▸ Problem details
Below is a block of records. Copy every line in it that contains the word "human".

Data items

■ ■ ■

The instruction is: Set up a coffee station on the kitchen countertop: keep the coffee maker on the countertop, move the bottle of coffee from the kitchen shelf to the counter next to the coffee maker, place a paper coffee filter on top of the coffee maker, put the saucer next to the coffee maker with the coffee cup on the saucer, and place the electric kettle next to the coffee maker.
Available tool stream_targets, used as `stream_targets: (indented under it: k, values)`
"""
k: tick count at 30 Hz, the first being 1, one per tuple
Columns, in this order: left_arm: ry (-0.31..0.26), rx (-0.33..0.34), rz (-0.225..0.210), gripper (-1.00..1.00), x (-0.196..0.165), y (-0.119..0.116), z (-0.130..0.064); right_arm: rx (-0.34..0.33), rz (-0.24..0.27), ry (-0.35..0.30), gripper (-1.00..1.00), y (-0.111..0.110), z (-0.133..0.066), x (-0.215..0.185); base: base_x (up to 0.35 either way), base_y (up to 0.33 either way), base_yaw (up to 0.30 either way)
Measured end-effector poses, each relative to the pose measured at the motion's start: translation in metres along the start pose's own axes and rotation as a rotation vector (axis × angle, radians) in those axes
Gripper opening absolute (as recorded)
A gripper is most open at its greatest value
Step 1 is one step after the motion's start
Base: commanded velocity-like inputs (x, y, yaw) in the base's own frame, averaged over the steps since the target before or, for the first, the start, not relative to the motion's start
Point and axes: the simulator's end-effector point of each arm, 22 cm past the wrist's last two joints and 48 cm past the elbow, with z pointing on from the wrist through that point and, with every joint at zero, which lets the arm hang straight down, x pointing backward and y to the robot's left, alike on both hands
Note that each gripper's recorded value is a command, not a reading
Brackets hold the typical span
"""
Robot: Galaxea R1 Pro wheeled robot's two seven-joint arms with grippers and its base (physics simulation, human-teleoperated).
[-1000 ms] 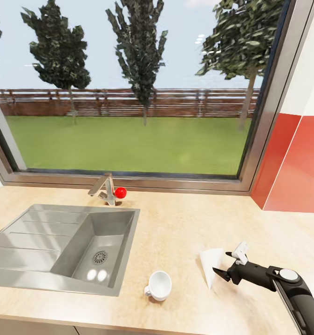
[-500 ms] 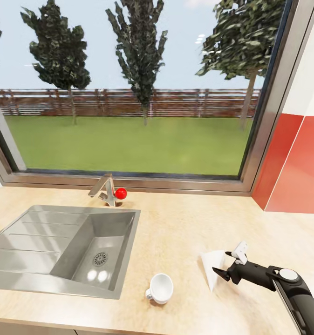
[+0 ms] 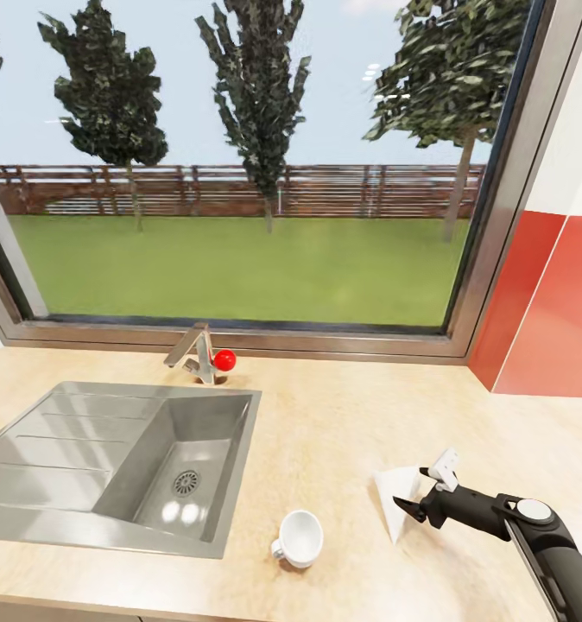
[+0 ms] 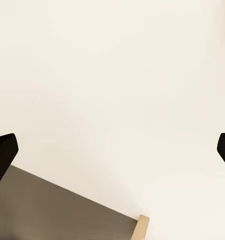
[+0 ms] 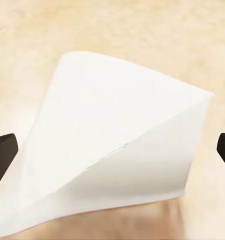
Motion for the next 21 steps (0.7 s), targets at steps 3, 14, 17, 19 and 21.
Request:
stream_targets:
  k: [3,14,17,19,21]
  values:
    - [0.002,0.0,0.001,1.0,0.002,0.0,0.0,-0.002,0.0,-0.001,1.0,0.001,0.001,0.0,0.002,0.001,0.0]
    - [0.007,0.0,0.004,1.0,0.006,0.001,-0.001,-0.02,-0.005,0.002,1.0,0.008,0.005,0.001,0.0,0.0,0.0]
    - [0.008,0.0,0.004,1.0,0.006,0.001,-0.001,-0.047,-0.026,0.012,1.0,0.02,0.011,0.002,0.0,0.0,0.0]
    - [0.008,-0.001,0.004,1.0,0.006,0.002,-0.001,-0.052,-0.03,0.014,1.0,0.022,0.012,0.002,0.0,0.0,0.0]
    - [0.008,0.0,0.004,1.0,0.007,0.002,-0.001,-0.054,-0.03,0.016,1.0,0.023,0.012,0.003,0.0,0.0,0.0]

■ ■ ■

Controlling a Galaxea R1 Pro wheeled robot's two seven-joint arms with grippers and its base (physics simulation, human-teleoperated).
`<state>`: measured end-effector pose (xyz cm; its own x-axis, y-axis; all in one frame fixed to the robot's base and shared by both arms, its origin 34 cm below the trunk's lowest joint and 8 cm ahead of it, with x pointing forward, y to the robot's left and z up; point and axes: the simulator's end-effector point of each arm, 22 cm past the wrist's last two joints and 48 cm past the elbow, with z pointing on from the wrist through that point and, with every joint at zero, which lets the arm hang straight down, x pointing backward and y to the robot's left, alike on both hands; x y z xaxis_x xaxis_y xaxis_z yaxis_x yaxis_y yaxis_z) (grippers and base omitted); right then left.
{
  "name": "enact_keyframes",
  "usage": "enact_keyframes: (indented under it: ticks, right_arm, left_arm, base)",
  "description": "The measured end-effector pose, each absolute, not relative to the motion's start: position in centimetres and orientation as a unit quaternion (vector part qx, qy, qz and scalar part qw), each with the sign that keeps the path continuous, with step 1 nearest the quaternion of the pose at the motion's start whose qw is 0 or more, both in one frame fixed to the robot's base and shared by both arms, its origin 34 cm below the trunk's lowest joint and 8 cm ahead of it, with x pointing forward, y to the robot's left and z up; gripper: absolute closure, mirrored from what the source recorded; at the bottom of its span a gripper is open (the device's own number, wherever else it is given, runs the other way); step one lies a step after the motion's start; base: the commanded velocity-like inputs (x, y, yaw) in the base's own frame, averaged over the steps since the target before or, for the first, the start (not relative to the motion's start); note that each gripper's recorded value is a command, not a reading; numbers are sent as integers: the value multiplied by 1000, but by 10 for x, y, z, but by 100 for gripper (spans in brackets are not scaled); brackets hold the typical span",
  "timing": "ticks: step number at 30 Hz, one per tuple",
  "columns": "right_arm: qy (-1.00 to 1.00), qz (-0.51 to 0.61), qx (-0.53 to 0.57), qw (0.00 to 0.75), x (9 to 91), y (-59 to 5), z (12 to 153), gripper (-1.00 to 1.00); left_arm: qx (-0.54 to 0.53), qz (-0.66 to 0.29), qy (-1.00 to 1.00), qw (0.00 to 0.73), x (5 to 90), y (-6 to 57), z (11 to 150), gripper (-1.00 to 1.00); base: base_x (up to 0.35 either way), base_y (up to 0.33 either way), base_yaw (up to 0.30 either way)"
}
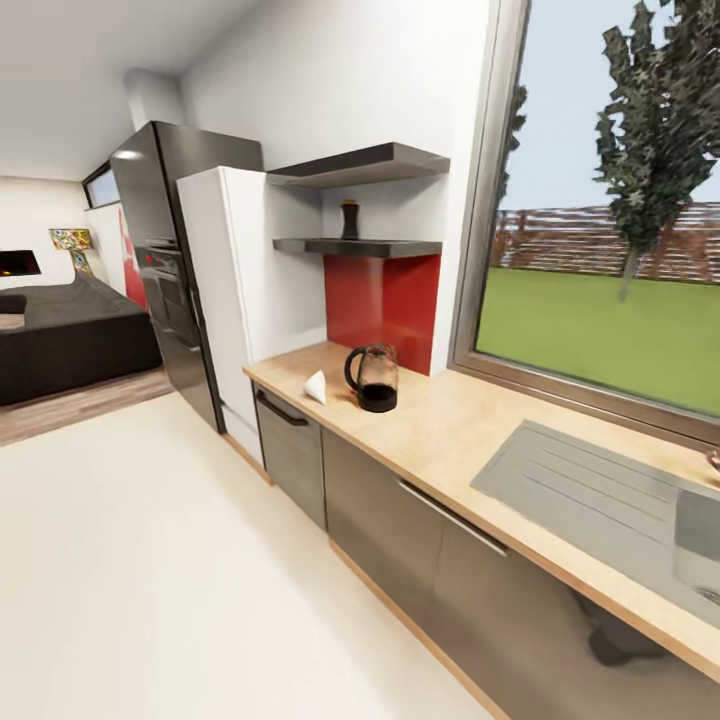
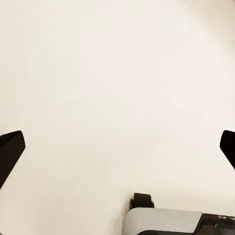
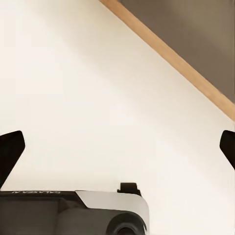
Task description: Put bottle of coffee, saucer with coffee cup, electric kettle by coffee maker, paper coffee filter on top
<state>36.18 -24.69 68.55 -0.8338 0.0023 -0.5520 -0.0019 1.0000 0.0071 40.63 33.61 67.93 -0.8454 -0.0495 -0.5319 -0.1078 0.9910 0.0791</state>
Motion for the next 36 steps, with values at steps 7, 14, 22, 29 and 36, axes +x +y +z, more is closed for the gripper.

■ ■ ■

▸ Response to this task
Robot: Galaxea R1 Pro wheeled robot's two seven-joint arms with grippers and its base (physics simulation, human-teleoperated).
Controlling a Galaxea R1 Pro wheeled robot's two seven-joint arms with grippers and its base (physics simulation, human-teleoperated).

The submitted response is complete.